Task description: Repeat the data that follows verbatim. Images are not part of the copy.

Source data:
++++++++

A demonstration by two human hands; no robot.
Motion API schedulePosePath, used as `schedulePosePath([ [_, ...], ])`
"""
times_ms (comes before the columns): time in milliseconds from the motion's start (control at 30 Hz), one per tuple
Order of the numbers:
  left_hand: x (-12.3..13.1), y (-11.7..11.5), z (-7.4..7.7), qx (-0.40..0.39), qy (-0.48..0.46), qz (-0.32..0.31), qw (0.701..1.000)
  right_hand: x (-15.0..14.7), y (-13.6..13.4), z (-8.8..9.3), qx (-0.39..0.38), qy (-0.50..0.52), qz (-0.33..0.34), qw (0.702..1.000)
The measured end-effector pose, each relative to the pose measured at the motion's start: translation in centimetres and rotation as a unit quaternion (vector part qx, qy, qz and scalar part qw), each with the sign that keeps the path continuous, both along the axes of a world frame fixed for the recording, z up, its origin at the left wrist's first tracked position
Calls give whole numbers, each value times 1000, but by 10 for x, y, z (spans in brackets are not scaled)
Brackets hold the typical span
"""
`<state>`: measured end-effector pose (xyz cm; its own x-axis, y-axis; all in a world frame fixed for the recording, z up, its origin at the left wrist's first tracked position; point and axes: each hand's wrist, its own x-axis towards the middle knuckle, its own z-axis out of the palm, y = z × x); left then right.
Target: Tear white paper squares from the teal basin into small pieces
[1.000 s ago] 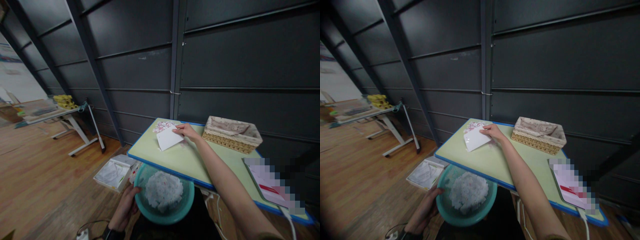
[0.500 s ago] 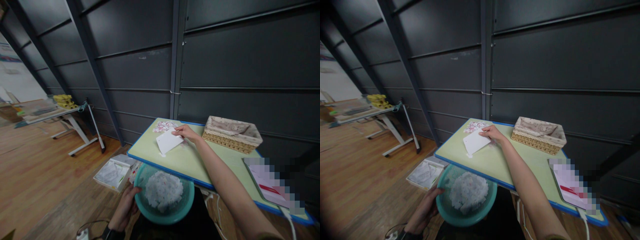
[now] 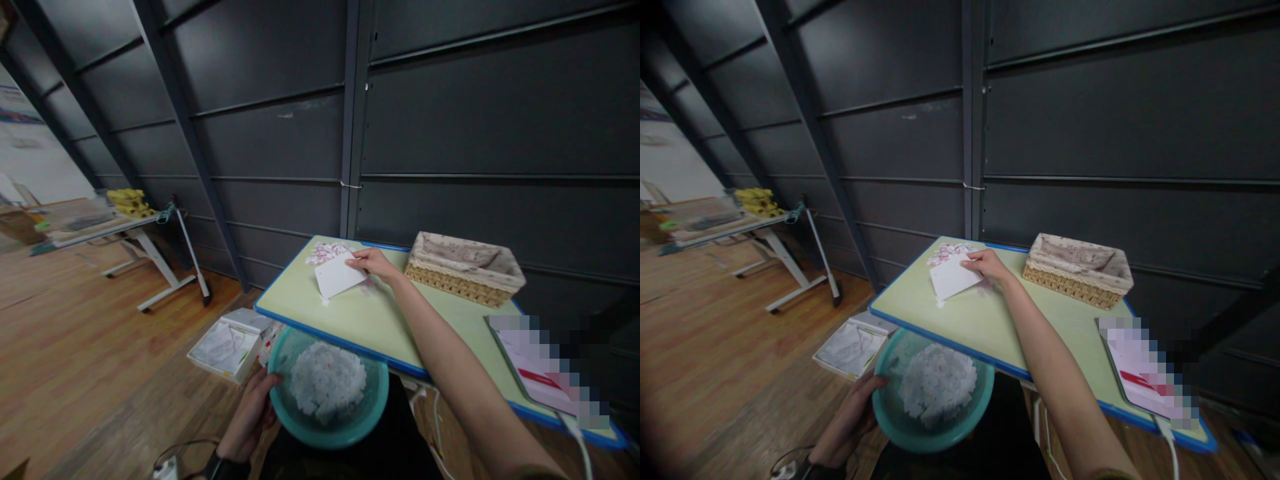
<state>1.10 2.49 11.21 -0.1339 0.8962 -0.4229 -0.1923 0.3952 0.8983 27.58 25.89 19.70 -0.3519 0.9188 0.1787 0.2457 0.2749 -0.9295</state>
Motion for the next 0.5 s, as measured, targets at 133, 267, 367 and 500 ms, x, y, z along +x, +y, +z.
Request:
schedulePosePath([
  [133, 1, 0, 3, -12, 14, -1, 1000, 4, 3, -2, 15, 4, -27, 1000],
  [267, 0, 1, 0, -8, -5, 6, 1000, 4, 4, -3, 21, 13, -57, 998],
  [367, -3, 2, -7, -9, -21, 0, 1000, 1, 4, -4, 27, 8, -46, 999],
  [500, -3, 1, -9, -14, -12, -1, 1000, -3, 3, -4, 30, 15, -27, 999],
])
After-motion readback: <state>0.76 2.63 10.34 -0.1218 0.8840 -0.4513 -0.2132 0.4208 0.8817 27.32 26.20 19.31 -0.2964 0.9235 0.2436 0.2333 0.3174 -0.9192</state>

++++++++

Answer box:
A demonstration by two human hands; no robot.
Motion API schedulePosePath, used as `schedulePosePath([ [_, ...], ])`
"""
times_ms (comes before the columns): time in milliseconds from the motion's start (control at 30 Hz), one per tuple
Order of the numbers:
  left_hand: x (-12.3..13.1), y (-11.7..11.5), z (-7.4..7.7), qx (-0.40..0.39), qy (-0.48..0.46), qz (-0.32..0.31), qw (0.701..1.000)
  right_hand: x (-15.0..14.7), y (-13.6..13.4), z (-8.8..9.3), qx (-0.39..0.38), qy (-0.50..0.52), qz (-0.33..0.34), qw (0.702..1.000)
The measured end-effector pose, each relative to the pose measured at the motion's start: translation in centimetres and rotation as a unit quaternion (vector part qx, qy, qz and scalar part qw), each with the sign that keeps the path continuous, both along the axes of a world frame fixed for the recording, z up, its origin at the left wrist's first tracked position
Calls give whole numbers, each value times 1000, but by 10 for x, y, z (spans in brackets are not scaled)
Brackets hold the typical span
"""
`<state>`: measured end-effector pose (xyz cm; its own x-axis, y-axis; all in a world frame fixed for the recording, z up, its origin at the left wrist's first tracked position; point and axes: each hand's wrist, its own x-axis towards the middle knuckle, its own z-axis out of the palm, y = z × x); left then right.
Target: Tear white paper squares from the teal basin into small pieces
[1.000 s ago] 
[0.500 s ago] 
[now] 
<state>1.10 2.49 11.21 -0.1339 0.8962 -0.4229 -0.1923 0.3952 0.8983 27.58 25.89 19.70 -0.3519 0.9188 0.1787 0.2457 0.2749 -0.9295</state>
Motion for the next 0.5 s, as measured, targets at 133, 267, 367 and 500 ms, x, y, z along +x, +y, +z.
Request:
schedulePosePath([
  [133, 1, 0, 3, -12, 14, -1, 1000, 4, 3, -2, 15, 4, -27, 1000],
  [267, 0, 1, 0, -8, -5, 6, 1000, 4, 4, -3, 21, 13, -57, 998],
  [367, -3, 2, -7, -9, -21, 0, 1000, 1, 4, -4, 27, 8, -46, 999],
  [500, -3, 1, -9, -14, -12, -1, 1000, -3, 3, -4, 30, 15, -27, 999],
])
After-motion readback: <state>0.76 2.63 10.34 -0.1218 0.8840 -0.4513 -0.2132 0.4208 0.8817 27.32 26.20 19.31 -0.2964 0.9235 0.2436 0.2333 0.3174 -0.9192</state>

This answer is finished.